ASSIGNMENT → If a line of the records holds the word "each", copy it out.

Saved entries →
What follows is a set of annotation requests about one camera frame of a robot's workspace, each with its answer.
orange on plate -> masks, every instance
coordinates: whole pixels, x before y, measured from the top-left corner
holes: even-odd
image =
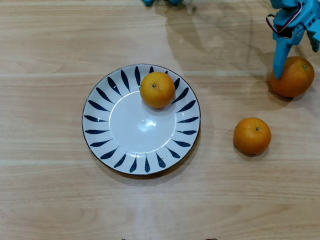
[[[152,72],[141,82],[142,100],[152,108],[163,108],[171,103],[176,93],[171,77],[163,72]]]
[[[247,154],[261,154],[271,142],[271,131],[261,119],[245,118],[235,127],[233,139],[241,151]]]
[[[292,56],[286,60],[280,79],[272,72],[271,86],[281,96],[297,97],[308,90],[314,78],[315,70],[311,63],[303,57]]]

blue robotic arm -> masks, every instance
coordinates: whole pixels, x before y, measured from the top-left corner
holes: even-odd
[[[294,45],[298,45],[305,31],[314,52],[320,45],[320,3],[318,0],[270,0],[276,14],[269,14],[267,23],[273,30],[276,48],[273,70],[276,78],[281,78],[288,54]]]

ceramic plate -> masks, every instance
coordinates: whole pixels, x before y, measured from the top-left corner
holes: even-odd
[[[152,72],[174,81],[175,99],[163,109],[148,107],[140,96],[140,83]],[[82,130],[102,163],[122,173],[147,175],[187,155],[200,119],[196,95],[182,77],[161,66],[138,64],[110,73],[93,88],[83,108]]]

table surface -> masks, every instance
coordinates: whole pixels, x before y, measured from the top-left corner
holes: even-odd
[[[1,0],[0,239],[318,240],[319,75],[295,99],[270,91],[269,12],[268,0]],[[292,54],[319,69],[307,38]],[[81,127],[95,84],[137,63],[183,76],[202,113],[191,153],[151,177],[105,167]],[[273,134],[255,157],[233,146],[252,116]]]

blue leaf pattern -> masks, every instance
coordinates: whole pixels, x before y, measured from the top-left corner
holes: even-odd
[[[171,103],[171,104],[174,104],[174,103],[180,101],[181,99],[183,99],[188,94],[188,91],[189,91],[189,88],[187,87],[185,90],[183,90],[183,92],[180,94],[180,96],[178,96],[178,98],[176,100],[174,100],[173,103]]]
[[[135,67],[134,75],[135,75],[136,83],[138,84],[138,86],[140,88],[141,76],[140,76],[139,68],[137,66]]]
[[[179,84],[180,84],[180,78],[178,78],[178,79],[174,82],[175,90],[177,90],[177,89],[178,89]]]
[[[97,88],[96,88],[96,91],[100,94],[100,96],[101,96],[103,99],[105,99],[105,100],[107,100],[108,102],[114,104],[114,103],[107,97],[107,95],[105,94],[105,92],[102,91],[100,88],[97,87]]]
[[[110,86],[117,94],[119,94],[119,95],[122,97],[122,95],[121,95],[120,92],[119,92],[119,89],[118,89],[117,85],[116,85],[115,82],[112,80],[112,78],[108,76],[107,80],[108,80],[109,86]]]
[[[110,112],[108,111],[107,109],[105,109],[104,107],[100,106],[98,103],[94,102],[94,101],[91,101],[89,100],[88,101],[92,107],[94,107],[95,109],[98,109],[98,110],[101,110],[101,111],[106,111],[106,112]]]
[[[199,118],[198,116],[195,116],[195,117],[192,117],[192,118],[189,118],[189,119],[186,119],[186,120],[178,121],[178,123],[179,124],[192,123],[195,120],[197,120],[198,118]]]
[[[192,135],[192,134],[195,134],[197,131],[192,130],[192,131],[177,131],[177,132],[186,134],[186,135]]]
[[[120,167],[124,163],[126,156],[127,156],[127,153],[125,153],[123,157],[114,165],[114,168]]]
[[[164,169],[166,167],[165,162],[162,160],[161,157],[159,157],[158,153],[155,153],[155,154],[156,154],[156,158],[158,159],[159,167]]]
[[[128,81],[127,75],[125,74],[125,72],[124,72],[123,70],[121,70],[121,78],[122,78],[122,81],[123,81],[124,85],[125,85],[126,88],[129,90],[129,93],[131,93],[131,92],[130,92],[129,81]]]
[[[103,134],[105,132],[108,132],[109,130],[86,130],[85,132],[87,134]]]
[[[145,170],[147,173],[150,172],[150,165],[149,165],[149,162],[148,162],[147,155],[145,155],[144,170]]]
[[[167,146],[165,146],[165,147],[169,150],[169,152],[171,153],[172,157],[174,157],[176,159],[180,158],[180,156],[176,152],[170,150]]]
[[[89,115],[84,115],[84,117],[92,122],[96,122],[96,123],[102,123],[102,122],[108,122],[105,120],[100,120],[100,118],[95,118],[93,116],[89,116]]]
[[[178,144],[179,146],[184,147],[184,148],[191,146],[189,143],[186,143],[186,142],[184,142],[184,141],[175,141],[175,140],[173,140],[173,139],[171,139],[171,140],[174,141],[174,142],[175,142],[176,144]]]
[[[90,146],[91,147],[101,147],[103,144],[106,144],[107,142],[111,141],[112,139],[110,140],[107,140],[107,141],[101,141],[101,142],[95,142],[95,143],[92,143]]]
[[[189,110],[190,108],[192,108],[195,105],[195,103],[196,103],[196,100],[189,102],[187,105],[185,105],[183,108],[181,108],[180,111],[178,111],[177,113],[181,113],[181,112]]]
[[[118,149],[119,147],[117,147],[115,150],[112,150],[104,155],[102,155],[100,158],[101,159],[109,159],[113,156],[113,154],[115,153],[115,151]]]
[[[137,157],[135,158],[129,172],[132,173],[133,171],[135,171],[137,169]]]

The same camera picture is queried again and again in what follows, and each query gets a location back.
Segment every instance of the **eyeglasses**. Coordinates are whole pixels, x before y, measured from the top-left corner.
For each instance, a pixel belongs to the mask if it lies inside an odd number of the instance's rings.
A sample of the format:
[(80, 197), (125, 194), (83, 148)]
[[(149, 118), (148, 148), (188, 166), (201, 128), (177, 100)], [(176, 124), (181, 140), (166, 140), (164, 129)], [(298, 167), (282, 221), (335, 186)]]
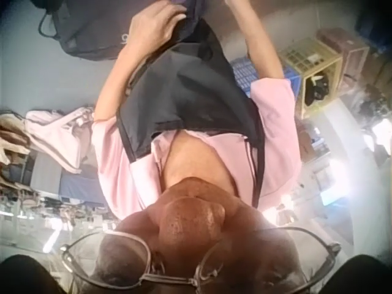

WRITTEN REPLY →
What follows is a set of annotation requests about one camera frame of a robot's workspace, each with its answer.
The same camera picture is queried again and again in what follows, and each query gets a location back.
For each instance, a pixel belongs to the mask if it lies inside an odd number of the instance's rings.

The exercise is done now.